((
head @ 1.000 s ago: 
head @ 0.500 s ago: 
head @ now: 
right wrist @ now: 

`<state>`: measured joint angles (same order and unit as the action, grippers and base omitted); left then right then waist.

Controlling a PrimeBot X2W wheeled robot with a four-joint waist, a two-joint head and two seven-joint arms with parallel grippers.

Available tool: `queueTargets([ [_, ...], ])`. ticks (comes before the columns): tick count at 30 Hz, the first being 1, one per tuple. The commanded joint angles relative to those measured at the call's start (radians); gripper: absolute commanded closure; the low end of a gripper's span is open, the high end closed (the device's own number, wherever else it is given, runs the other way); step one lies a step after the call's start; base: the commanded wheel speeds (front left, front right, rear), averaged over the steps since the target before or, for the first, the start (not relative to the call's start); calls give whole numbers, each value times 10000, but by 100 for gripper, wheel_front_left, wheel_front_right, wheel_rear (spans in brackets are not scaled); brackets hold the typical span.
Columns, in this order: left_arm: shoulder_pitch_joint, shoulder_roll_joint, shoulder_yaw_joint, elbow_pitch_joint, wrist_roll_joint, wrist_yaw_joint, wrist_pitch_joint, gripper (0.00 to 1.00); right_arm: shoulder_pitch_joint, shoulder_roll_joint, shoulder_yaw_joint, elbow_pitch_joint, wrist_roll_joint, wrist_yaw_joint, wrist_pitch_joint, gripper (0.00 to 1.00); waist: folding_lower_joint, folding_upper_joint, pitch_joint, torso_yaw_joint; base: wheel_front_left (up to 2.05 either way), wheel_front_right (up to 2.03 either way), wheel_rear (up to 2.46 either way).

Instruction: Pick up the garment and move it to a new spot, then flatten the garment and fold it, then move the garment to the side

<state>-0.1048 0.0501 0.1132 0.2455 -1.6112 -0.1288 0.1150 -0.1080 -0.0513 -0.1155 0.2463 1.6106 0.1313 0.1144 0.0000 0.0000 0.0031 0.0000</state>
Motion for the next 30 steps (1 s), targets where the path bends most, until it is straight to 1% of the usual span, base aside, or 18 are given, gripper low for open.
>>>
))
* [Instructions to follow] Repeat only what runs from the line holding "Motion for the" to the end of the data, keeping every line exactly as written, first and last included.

* [Solution to this problem]
Motion for the next 30 steps (1 s), targets where the path bends most, until it is straight to 1% of the usual span, base aside, or 18 are given, gripper low for open.
>>>

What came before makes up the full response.